Apart from Chapin, the novel offers several fascinating character studies in a real rogue’s gallery of abnormal psychological types placed under pressure, including one psychologist who, by the novel’s end, swears off the profession as a science. The book is dominated by two deliberately contrasting women – one is the object of Chapin’s love, his former fiancee who broke off their engagement after his accident; the other is the woman he eventually married as a form of self torture: Dora, the dresser of his beloved, and a woman who, in Archie’s memorable words:
… she wasn’t really ugly, I mean she wasn’t hideous. Wolfe described it right the next day: it was more subtle than plain ugliness; to look at her made you despair of ever seeing a pretty woman again.
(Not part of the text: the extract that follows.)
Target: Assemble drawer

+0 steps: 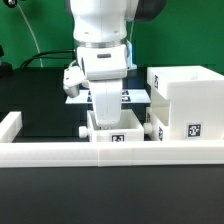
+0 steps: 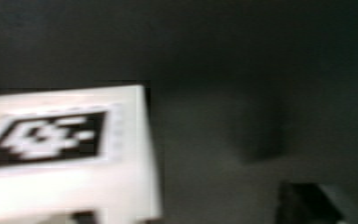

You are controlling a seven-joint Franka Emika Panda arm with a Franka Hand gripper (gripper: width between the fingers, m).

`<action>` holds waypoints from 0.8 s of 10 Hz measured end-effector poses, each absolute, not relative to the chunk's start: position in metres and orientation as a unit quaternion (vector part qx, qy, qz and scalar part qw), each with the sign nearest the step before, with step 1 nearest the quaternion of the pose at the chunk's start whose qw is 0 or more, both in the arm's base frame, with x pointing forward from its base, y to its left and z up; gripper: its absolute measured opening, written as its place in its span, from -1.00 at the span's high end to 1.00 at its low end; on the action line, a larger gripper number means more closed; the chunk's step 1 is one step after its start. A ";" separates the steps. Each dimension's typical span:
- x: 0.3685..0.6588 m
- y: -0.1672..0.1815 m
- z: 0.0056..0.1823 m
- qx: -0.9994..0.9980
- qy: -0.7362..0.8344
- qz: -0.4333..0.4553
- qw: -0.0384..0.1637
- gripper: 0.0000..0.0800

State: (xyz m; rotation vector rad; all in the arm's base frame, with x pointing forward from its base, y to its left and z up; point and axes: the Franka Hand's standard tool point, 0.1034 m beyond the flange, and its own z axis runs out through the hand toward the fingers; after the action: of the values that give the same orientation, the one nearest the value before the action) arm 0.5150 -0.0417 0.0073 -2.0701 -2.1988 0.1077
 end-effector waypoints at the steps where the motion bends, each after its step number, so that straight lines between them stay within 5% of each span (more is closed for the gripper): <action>1: 0.515 -0.042 0.007 -0.684 -0.726 0.036 0.060 0.02; 2: 0.515 -0.042 0.007 -0.684 -0.726 0.036 0.060 0.52; 3: 0.516 -0.042 0.008 -0.684 -0.726 0.035 0.059 0.52; 4: 0.517 -0.042 0.009 -0.684 -0.726 0.033 0.057 0.87; 8: 0.519 -0.046 0.020 -0.689 -0.722 0.031 0.050 0.87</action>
Offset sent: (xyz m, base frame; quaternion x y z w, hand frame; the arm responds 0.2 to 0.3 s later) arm 0.0000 0.0000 0.0000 0.0000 0.0000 0.0000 1.0000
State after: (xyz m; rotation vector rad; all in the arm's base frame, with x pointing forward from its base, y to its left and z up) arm 0.5190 -0.0455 0.0195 -2.0993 -2.2001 0.0929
This humorous if not very kind-hearted set of observations, is refined when we learn that she has been stealing intimate items of clothing from her mistress to give them to her husband, who locks then in a box “with his soul”. And yet she proves to be utterly resolute, direct, determined and completely devoted to Chapin, qualities that Wolfe admires tremendously. Chapin ex-fiancee, still the object of his romantic obsession after nearly twenty-five years, is given and extended scene late in the novel when Chapin is found next to the dead body of her husband. This long chapter, largely given over to a virtual monologue as she explains to Archie her feelings of loss over her recently deceased husband and her more complex emotions about Chapin, a man she wronged in her youth but still refuses to pity, is particularly fine and well illustrates the seriousness of intent behind Stout’s ingenious use of the detective formula. As Wolfe closes in on the murderer, Archie follows a few leads and at one point is memorably drugged, leading to another extended sequence when he tries to regain his bearings, before collapsing again in another of Stout’s tour de force passages:
This was the last word I heard. The only other thing I remembered was that a tight wire which had been stretched between my temples, holding them together, suddenly parted with a twang.
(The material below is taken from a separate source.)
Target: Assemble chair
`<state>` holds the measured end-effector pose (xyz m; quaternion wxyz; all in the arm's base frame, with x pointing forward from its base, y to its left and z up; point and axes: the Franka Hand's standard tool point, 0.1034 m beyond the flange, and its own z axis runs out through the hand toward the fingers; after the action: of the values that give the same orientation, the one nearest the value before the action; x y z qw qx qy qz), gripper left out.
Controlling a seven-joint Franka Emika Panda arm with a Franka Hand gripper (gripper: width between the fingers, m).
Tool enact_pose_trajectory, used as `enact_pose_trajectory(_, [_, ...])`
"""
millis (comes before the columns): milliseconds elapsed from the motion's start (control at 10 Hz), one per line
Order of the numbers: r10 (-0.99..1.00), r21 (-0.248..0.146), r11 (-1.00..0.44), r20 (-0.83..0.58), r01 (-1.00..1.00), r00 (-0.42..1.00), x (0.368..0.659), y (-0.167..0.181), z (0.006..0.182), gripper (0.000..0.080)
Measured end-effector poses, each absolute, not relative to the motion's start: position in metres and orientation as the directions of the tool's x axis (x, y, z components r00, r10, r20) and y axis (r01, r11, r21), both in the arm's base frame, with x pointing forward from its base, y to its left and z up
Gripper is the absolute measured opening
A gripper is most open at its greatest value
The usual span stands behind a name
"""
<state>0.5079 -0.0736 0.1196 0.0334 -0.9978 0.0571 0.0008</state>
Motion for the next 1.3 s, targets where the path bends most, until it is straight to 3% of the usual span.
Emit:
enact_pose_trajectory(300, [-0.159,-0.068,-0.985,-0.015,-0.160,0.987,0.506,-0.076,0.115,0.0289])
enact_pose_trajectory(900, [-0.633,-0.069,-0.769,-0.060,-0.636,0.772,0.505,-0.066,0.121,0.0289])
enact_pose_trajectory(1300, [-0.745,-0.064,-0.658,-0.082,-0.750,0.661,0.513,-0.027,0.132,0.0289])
Wolfe decides that he must defend Chapin, if nothing else because if he is found guilty by the police then they will have solved the crime and he won’t be able to collect his money from the surviving members of the ‘league’. All the suspects are brought together in his New York brownstone and guilt is finally and irrevocably assigned and proved – but not before Wolfe berates the murderer for not having done a better job in covering their tracks!
This is a marvelously entertaining read thanks to reams of sharp dialogue, a multitude of engaging characters and a great plot that takes several unexpected turns and always keeps you guessing. It’s been twenty years and now I have finally read THE LEAGUE OF FRIGHTENED MEN – it’s been a real treat, and well worth the wait. A classic.